Desde a primeira batida de ‘Tití Me Preguntó’ até os momentos finais, Bad Bunny dominou a narrativa. As cenografias evocavam a vida quotidiana de Porto Rico: bairros, a famosa ‘casita’ de vila, e referências visuais que funcionaram como um espelho do seu percurso pessoal — do trabalho como caixa e estoquista ao estrelato global. Em cena, ele lembrou: ‘State ascoltando musica da Puerto Rico dalle baraccopoli e dai quartieri’, uma afirmação que, em português, ecoa como a voz literal e simbólica de uma comunidade que sempre esteve presente na formação cultural dos Estados Unidos.

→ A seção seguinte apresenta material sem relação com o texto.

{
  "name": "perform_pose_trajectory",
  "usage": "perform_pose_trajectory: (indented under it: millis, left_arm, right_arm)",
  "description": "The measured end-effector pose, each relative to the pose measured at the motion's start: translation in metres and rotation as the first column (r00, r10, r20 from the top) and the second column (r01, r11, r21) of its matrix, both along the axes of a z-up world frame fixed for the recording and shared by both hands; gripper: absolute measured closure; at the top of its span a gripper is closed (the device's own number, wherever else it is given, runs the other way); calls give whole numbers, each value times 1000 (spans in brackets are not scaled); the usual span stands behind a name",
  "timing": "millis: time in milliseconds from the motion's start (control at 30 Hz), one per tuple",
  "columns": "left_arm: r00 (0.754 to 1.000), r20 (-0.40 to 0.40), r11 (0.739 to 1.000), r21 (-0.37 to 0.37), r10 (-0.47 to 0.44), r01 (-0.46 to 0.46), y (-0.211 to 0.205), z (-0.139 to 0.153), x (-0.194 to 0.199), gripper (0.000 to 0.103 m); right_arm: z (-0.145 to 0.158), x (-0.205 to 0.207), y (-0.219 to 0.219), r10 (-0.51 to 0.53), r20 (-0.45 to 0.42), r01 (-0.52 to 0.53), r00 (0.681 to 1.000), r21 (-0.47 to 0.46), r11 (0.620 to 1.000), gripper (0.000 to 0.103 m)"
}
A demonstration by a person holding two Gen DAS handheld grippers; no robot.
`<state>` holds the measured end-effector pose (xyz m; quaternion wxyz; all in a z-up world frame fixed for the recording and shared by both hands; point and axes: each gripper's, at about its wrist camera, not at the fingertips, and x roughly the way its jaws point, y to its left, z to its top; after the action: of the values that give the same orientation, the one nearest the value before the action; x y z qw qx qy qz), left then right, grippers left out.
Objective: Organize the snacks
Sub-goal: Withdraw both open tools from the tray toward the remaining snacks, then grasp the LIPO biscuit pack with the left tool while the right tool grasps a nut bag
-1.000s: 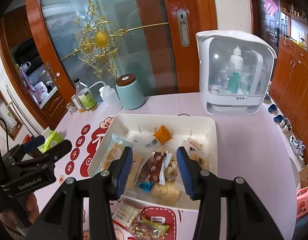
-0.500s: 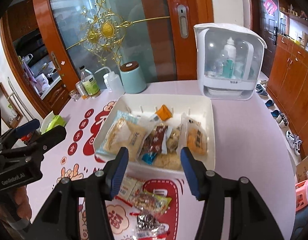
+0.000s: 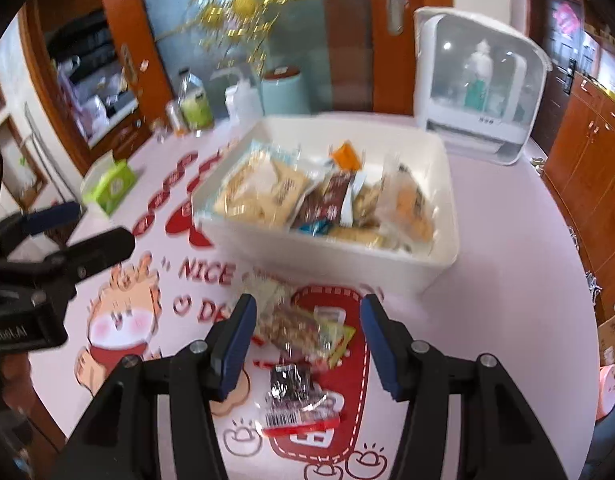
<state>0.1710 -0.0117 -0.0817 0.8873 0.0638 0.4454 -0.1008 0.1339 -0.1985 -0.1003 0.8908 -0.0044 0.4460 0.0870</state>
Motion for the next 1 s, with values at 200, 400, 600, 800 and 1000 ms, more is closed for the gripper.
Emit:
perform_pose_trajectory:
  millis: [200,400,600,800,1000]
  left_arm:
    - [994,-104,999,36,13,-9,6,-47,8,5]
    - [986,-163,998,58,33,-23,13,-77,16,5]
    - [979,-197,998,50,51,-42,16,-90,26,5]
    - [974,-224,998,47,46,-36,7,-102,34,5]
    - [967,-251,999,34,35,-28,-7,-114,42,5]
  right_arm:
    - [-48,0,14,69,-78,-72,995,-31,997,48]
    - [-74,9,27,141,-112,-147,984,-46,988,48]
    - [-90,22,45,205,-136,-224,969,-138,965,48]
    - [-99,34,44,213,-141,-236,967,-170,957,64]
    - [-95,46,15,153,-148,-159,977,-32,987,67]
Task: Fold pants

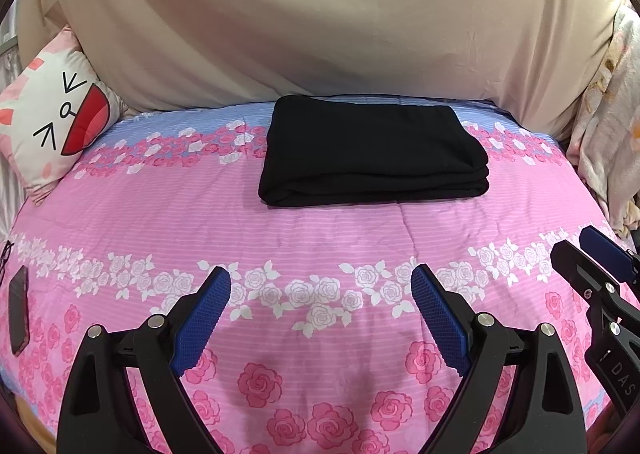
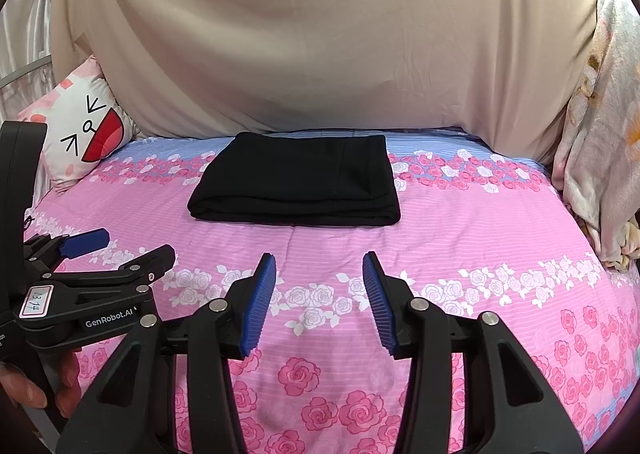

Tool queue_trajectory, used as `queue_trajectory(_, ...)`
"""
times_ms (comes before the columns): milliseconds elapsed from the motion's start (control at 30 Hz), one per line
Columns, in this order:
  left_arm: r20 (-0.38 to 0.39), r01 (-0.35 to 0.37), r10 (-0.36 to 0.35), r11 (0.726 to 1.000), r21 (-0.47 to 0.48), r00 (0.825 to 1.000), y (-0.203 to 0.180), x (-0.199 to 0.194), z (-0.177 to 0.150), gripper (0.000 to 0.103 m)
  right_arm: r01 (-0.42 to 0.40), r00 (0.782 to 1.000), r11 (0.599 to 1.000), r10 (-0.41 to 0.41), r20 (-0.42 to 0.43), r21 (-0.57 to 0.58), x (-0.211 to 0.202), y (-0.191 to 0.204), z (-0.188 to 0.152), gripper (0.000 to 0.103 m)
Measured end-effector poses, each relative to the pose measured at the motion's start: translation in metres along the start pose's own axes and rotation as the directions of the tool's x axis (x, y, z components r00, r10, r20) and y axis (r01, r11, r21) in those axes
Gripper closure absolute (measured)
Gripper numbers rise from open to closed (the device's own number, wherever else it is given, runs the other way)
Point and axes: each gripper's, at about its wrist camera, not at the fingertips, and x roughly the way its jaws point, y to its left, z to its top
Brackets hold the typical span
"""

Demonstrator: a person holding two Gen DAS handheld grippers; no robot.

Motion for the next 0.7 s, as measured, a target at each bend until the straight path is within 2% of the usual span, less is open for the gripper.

O show incluiu trechos de clássicos como ‘Gasolina’ de Daddy Yankee, e alternou sucessos próprios — a energia de ‘Seguimo’ Aquí’ ao lado de outras faixas icônicas — com interlúdios que narravam a trajetória de um artista com três Grammys no currículo. O gesto mais cinematográfico do espetáculo talvez tenha sido quando Bad Bunny entregou um dos seus Grammys a uma criança no palco: um prop que, além de simbólico, reescreve o roteiro do que é possível aspirar quando o imaginário coletivo muda.
Surpresas pontuaram a noite. Lady Gaga emergiu para uma versão salsa de ‘Die With a Smile’, e Ricky Martin trouxe ‘Lo Que Le Pasó a Hawaii’, ampliando o alcance do show para uma celebração pop-latina em 360 graus. Nomes como Jennifer Lopez, Pedro Pascal, Cardi B e Jessica Alba apareceram na plateia, visões de um público que absorve este momento como um marco cultural.
O ato final foi marcado por uma mensagem explícita no telão: ‘A única coisa mais poderosa que o ódio é o amor’. Com isso, Bad Bunny segurou uma bola de futebol americano com a inscrição ‘Juntos somos a América’ — frase que ressoa como uma declaração política e identitária num país em que imigração, racismo e pertencimento são debates centrais. A frase, colocada sob luz direta, funcionou como um refrão que tenta reconfigurar o mapa simbólico da nação.
Como todo grande episódio cultural, o show não escapou da polarização. Figuras públicas, entre elas o ex-presidente Donald Trump, reagiram com críticas ácidas — chegou a chamar o espetáculo de ‘o mais feio de sempre’ —, mas os números e a recepção do público contam outra história: milhões de espectadores viram, dançaram e foram convidados a reconhecer a América Latina como parte integrante do tecido americano.
Mais do que um concerto de intervalo, o Halftime Show foi um manifesto performático. Em termos semióticos, Bad Bunny entregou um ‘reframe’ da presença latina no entretenimento global: não apenas artistas convidados, mas protagonistas de uma narrativa que mistura raízes, festa e reivindicação. A aparente simplicidade do convite — ‘não é preciso aprender espanhol, é melhor aprender a dançar’ — funciona como uma sedução cultural, que propõe o corpo como idioma comum e a música como infraestrutura de pertencimento.
Ao fechar o set, o que ficou foi um eco cultural: a ideia de que o entretenimento pode ser um espelho do nosso tempo e um roteiro oculto para imaginar outros pactos sociais. Bad Bunny ofereceu, no intervalo do futebol americano, uma aula de história afetiva — uma sequência de imagens, sons e gestos que falam do presente e apontam para um futuro em que a América é, literalmente, plural.